Animal studies of retinal pigment epithelial wound healing in rabbits25
suggested that newly proliferated RPE cells are hypopigmented. In our study, we also saw a hypofluorescent RPE layer in FAF. We hypothesise that these new RPE cells originate from old RPE cells from tear border. But since by means of mitosis cells also give about half of their cytoplasm to the new cells, they have only about half as many lipofuscin as their original cells. Therefore, they emit less FAF signal. Although not shown in this study, it is logical to assume these new RPE cells will also accumulate lipofuscin over time as well.
There are some limitations in this study, such as the retrospective nature of the study prone to bias of uncertain kind and a relatively small number of patients. However, giving the fact that RPE tears are rare, we presented a relatively large number of patients observed. Also by combining FAF and SD-OCT we are able to observe RPE tears more efficiently.
We observed in this study 12 patients with RPE tear grade 1 or 2; however, only one patient showed self-healing mechanism. Although the exact reason is speculative, there are in vitro studies suggesting that RPE cells proliferation is dependant of age27
and health of the scaffolding structure (Bruch's membrane).28
We hypothesise that the patient with a self-healing RPE tear might have a relatively undamaged Bruch's membrane after the traumatic event, allowing the RPE cells to repopulate the area. Using current in vivo technologies, however, the health of Bruch's membrane cannot be easily assessed.

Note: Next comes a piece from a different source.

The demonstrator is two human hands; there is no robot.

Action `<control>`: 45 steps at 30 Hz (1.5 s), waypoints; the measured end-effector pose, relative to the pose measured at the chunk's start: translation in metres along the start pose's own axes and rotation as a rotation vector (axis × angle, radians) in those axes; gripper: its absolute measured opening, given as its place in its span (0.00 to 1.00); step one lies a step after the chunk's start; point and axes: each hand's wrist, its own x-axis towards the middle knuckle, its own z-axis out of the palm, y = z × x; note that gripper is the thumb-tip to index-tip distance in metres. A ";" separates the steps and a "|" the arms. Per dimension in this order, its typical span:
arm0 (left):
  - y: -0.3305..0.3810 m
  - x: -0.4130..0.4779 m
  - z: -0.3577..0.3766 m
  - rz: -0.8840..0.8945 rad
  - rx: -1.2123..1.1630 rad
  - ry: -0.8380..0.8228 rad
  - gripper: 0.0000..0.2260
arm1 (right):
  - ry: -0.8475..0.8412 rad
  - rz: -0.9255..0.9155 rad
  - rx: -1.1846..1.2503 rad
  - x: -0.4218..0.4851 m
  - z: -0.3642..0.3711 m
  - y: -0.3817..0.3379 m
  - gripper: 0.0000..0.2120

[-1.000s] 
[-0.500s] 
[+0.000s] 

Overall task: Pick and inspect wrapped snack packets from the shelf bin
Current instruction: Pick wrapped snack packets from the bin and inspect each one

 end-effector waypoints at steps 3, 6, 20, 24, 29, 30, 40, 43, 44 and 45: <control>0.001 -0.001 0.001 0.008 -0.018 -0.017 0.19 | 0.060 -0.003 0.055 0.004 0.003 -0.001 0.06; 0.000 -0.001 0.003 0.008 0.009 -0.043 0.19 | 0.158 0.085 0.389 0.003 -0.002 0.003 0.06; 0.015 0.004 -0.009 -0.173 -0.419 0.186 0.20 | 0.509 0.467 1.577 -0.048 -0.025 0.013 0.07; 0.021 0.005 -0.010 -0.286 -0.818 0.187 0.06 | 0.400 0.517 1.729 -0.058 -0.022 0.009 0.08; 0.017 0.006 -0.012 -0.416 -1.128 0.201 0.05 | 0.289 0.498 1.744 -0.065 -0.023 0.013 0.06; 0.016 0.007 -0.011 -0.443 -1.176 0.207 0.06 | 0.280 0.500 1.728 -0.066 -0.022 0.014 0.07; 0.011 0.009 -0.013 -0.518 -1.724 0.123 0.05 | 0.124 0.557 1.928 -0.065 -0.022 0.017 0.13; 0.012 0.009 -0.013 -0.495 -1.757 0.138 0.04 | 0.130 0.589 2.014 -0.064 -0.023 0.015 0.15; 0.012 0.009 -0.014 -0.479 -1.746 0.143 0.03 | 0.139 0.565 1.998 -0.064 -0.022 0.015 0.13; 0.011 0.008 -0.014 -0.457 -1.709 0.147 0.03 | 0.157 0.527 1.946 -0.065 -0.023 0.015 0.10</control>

In conclusion, there is a chance that small RPE tears are populated by RPE cells, and so waiting might be appropriate. As shown previously, photoreceptors in the RPE denuded area are able to survive up to 325 days after the acute event;2
we propose therefore to continue anti-vascular endothelial growth factor therapy to slow down scar progression, to protect the photoreceptors from further damage (unpublished data) and giving the chance of self-healing. In large RPE tears, however, RPE proliferation and migration might not happen in the right plain, which is under the photoreceptors. In these cases, therapies aiming at RPE layer replacement, such as in macular translocation or autologous RPE and choroid transplantation can offer help. Although we are not able to predict which patient has the greatest chance of self-healing, because only one patient in this study showed self-healing, knowing the facts that photoreceptors will survive up to 325 days2
and there is a chance of self-healing of small RPE tears, we propose that therapies aiming at RPE layer replacement do not have to be performed as an emergency procedure. In fact, such risky procedures can be planned and offered, if after waiting the self-healing properties have been proven to be insufficient.